* EXERCISE DIRECTIONS:
For this exercise, reproduce the entries below exactly, but only from the line containing "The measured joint" through the line containing "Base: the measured", both included.

== Segment start ==

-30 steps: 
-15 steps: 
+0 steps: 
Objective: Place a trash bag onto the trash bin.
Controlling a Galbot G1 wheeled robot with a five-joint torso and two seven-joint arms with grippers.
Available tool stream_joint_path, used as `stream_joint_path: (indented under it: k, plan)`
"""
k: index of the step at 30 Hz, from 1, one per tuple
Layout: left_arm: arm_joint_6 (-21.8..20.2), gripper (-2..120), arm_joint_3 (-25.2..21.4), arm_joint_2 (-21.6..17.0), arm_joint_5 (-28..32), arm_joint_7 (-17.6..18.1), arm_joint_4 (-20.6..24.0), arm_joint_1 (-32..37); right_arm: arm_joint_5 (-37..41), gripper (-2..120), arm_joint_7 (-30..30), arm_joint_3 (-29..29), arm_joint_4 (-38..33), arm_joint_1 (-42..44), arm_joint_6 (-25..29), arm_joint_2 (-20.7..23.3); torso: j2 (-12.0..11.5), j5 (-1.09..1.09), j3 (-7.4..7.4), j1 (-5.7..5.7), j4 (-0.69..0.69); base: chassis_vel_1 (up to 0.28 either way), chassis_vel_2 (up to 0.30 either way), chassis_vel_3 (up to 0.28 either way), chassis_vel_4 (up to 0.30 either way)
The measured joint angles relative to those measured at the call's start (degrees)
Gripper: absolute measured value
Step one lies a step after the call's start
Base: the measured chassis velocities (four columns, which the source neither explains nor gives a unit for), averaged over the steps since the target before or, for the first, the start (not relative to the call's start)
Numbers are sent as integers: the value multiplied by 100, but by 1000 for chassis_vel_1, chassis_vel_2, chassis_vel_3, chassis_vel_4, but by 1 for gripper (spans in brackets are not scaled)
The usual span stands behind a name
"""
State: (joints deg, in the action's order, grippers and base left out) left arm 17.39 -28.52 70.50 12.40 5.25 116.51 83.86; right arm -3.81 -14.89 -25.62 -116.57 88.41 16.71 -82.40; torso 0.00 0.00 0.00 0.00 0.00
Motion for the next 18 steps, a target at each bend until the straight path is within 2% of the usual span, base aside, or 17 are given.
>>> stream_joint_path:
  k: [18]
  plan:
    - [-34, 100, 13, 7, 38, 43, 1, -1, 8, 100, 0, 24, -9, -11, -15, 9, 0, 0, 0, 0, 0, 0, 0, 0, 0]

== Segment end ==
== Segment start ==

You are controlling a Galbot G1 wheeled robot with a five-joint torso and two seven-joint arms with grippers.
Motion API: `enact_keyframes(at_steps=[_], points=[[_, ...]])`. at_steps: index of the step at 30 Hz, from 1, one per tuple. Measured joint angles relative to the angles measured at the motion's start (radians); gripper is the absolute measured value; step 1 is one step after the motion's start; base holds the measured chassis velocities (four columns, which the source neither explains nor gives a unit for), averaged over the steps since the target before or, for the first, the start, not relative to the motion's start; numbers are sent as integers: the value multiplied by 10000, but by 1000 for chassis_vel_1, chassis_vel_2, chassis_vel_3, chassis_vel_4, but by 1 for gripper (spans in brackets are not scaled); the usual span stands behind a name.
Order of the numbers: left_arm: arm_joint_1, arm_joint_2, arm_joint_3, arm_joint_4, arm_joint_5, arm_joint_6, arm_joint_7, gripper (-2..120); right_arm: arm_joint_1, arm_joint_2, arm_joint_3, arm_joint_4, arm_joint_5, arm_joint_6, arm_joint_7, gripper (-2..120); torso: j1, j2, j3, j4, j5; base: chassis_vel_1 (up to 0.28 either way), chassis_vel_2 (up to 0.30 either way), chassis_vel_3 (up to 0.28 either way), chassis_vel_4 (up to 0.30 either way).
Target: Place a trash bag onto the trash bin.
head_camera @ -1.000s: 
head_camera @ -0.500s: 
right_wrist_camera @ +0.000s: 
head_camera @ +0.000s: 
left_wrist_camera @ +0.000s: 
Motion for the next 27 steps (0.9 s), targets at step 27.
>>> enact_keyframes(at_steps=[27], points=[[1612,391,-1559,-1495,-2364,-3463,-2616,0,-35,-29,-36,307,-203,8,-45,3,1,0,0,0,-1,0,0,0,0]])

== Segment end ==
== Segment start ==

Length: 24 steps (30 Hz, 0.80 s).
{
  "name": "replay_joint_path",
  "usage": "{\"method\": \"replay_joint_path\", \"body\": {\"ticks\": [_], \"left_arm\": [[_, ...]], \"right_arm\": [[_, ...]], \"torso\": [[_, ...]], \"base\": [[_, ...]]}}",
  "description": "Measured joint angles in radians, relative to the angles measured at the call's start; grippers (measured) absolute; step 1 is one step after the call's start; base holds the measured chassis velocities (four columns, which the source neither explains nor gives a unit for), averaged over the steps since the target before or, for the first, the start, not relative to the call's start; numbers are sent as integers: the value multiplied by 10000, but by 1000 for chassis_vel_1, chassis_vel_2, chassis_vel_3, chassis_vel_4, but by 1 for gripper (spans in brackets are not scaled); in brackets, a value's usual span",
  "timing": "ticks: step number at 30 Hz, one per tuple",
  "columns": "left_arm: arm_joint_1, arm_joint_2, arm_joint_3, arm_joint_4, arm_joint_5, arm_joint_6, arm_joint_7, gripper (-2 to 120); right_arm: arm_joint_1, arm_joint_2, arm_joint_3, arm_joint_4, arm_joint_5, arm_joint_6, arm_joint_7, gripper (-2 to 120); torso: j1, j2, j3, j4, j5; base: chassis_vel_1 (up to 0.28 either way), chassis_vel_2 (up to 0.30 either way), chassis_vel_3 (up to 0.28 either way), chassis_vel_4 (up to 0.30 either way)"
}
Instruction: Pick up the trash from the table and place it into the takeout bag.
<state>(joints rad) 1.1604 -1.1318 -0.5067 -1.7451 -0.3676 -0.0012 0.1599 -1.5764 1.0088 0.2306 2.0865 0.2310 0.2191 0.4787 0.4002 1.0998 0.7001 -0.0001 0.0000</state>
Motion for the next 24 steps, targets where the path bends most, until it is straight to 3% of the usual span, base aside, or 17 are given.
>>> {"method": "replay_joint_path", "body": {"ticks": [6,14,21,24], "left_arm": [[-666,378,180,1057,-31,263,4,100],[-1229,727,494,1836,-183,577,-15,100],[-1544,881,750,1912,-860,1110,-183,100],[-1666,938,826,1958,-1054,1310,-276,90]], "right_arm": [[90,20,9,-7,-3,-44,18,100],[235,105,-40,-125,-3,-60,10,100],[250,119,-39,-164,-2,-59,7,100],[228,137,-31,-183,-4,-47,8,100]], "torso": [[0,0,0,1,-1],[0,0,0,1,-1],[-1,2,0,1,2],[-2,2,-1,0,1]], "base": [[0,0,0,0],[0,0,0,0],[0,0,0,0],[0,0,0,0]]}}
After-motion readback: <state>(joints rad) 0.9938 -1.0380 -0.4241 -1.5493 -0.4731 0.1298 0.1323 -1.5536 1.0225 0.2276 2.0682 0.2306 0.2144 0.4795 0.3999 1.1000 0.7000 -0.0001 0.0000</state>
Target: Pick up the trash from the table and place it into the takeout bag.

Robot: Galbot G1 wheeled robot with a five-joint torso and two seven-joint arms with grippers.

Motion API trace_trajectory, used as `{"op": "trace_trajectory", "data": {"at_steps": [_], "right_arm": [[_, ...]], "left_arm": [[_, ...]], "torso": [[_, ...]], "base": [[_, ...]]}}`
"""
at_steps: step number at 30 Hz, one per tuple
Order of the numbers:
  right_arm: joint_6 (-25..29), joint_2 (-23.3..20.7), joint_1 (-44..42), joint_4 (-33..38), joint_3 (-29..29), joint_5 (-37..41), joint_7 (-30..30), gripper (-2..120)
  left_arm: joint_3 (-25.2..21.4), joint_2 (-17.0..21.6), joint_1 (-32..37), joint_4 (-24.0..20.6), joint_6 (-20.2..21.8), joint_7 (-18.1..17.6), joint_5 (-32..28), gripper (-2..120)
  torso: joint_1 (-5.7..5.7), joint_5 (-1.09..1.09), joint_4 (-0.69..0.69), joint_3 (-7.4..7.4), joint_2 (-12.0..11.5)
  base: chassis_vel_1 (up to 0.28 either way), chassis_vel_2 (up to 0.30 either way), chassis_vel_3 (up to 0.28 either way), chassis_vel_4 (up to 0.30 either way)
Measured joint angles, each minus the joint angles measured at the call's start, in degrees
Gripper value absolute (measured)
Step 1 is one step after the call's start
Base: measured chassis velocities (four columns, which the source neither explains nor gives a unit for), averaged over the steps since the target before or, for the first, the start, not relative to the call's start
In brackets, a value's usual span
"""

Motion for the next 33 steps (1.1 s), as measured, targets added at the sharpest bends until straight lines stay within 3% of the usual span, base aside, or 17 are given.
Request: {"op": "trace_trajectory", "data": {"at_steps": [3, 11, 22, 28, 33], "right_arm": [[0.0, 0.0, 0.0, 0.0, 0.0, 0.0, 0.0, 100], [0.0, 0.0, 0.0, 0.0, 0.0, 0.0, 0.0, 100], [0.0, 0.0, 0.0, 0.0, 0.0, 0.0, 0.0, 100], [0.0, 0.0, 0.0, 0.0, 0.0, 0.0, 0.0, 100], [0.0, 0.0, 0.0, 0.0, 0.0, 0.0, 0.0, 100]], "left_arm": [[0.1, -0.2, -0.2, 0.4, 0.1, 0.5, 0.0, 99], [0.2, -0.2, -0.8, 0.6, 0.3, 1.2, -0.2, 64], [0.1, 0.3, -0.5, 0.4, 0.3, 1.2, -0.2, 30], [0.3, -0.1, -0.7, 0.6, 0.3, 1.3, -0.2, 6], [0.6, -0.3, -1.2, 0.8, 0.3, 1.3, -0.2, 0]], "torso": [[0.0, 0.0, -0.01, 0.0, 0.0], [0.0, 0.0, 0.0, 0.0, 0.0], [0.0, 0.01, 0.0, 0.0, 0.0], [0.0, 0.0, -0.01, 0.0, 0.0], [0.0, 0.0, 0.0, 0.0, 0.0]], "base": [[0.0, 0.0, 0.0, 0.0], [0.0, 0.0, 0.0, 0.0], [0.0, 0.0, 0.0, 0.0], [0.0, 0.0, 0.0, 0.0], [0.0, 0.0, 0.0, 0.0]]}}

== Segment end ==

* EXERCISE ANSWER:
The measured joint angles relative to those measured at the call's start (degrees)
Gripper: absolute measured value
Step one lies a step after the call's start
Base: the measured chassis velocities (four columns, which the source neither explains nor gives a unit for), averaged over the steps since the target before or, for the first, the start (not relative to the call's start)

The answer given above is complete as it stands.